What is being asked:
Reproduce the records below exactly as they appear, omitting any pictures they contain.

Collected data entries
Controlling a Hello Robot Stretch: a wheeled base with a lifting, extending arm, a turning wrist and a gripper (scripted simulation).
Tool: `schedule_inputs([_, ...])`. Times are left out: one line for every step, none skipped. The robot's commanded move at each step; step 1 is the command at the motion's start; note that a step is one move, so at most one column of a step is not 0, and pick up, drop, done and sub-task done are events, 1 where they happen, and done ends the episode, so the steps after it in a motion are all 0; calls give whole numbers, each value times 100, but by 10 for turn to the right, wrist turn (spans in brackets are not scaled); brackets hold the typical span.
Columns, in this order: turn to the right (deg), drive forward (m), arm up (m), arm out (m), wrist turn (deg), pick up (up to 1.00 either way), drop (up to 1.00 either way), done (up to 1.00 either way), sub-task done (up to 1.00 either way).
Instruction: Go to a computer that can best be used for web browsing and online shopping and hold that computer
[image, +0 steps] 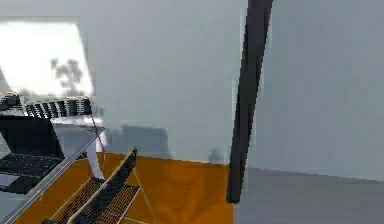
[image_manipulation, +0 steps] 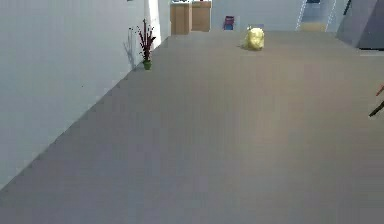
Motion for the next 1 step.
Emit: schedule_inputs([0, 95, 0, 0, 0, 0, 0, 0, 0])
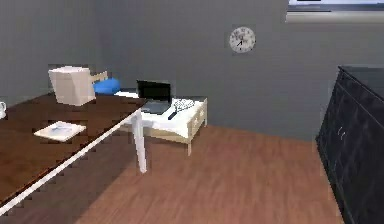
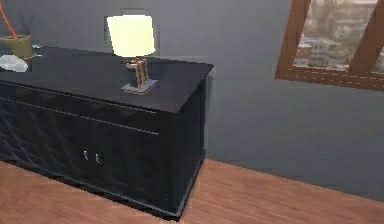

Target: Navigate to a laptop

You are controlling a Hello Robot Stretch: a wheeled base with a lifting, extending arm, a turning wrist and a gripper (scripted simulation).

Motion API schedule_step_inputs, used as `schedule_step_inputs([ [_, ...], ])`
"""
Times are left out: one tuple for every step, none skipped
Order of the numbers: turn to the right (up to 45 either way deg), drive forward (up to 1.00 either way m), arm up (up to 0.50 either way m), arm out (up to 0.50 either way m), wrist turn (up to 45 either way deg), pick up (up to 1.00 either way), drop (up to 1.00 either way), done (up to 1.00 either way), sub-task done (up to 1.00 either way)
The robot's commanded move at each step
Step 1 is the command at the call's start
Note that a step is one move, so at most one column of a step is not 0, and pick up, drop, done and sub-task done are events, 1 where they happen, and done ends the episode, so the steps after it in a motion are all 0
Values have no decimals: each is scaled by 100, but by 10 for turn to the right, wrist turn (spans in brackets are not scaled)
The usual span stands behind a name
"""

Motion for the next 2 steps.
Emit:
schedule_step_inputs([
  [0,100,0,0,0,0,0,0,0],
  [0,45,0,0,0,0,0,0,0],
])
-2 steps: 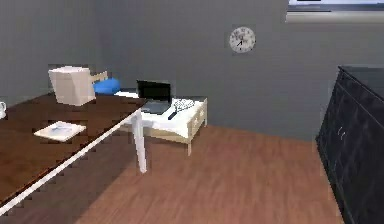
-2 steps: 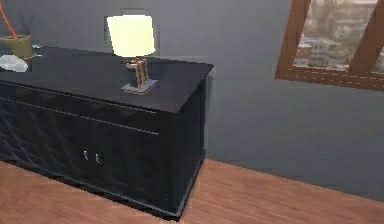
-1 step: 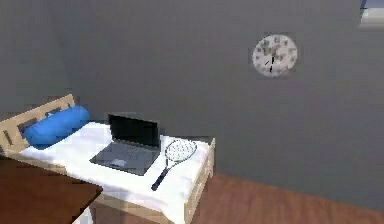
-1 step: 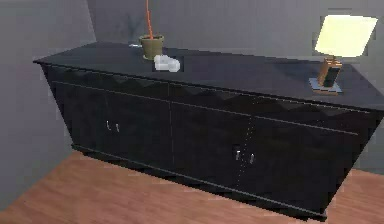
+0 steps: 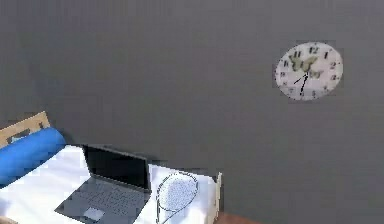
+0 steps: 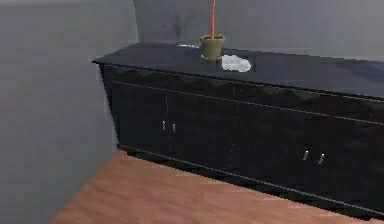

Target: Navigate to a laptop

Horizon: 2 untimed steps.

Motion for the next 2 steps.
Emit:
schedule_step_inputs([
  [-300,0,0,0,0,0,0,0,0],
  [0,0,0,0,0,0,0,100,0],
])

Exercise response:
Controlling a Hello Robot Stretch: a wheeled base with a lifting, extending arm, a turning wrist and a gripper (scripted simulation).
Tool: `schedule_inputs([_, ...])`. Times are left out: one line for every step, none skipped. The robot's commanded move at each step; step 1 is the command at the motion's start; note that a step is one move, so at most one column of a step is not 0, and pick up, drop, done and sub-task done are events, 1 where they happen, and done ends the episode, so the steps after it in a motion are all 0; calls give whole numbers, each value times 100, but by 10 for turn to the right, wrist turn (spans in brackets are not scaled); brackets hold the typical span.
Columns, in this order: turn to the right (deg), drive forward (m), arm up (m), arm out (m), wrist turn (deg), pick up (up to 1.00 either way), drop (up to 1.00 either way), done (up to 1.00 either way), sub-task done (up to 1.00 either way).
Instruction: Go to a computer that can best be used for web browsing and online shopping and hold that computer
[image, +0 steps] 
[image_manipulation, +0 steps] 
Motion for the next 1 step.
Emit: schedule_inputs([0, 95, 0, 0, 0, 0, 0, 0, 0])

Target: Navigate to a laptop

You are controlling a Hello Robot Stretch: a wheeled base with a lifting, extending arm, a turning wrist and a gripper (scripted simulation).

Motion API schedule_step_inputs, used as `schedule_step_inputs([ [_, ...], ])`
"""
Times are left out: one tuple for every step, none skipped
Order of the numbers: turn to the right (up to 45 either way deg), drive forward (up to 1.00 either way m), arm up (up to 0.50 either way m), arm out (up to 0.50 either way m), wrist turn (up to 45 either way deg), pick up (up to 1.00 either way), drop (up to 1.00 either way), done (up to 1.00 either way), sub-task done (up to 1.00 either way)
The robot's commanded move at each step
Step 1 is the command at the call's start
Note that a step is one move, so at most one column of a step is not 0, and pick up, drop, done and sub-task done are events, 1 where they happen, and done ends the episode, so the steps after it in a motion are all 0
Values have no decimals: each is scaled by 100, but by 10 for turn to the right, wrist turn (spans in brackets are not scaled)
The usual span stands behind a name
"""

Motion for the next 2 steps.
Emit:
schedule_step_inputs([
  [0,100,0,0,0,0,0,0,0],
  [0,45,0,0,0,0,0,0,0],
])
-2 steps: 
-2 steps: 
-1 step: 
-1 step: 
+0 steps: 
+0 steps: 

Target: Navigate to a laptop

Horizon: 2 untimed steps.

Motion for the next 2 steps.
Emit:
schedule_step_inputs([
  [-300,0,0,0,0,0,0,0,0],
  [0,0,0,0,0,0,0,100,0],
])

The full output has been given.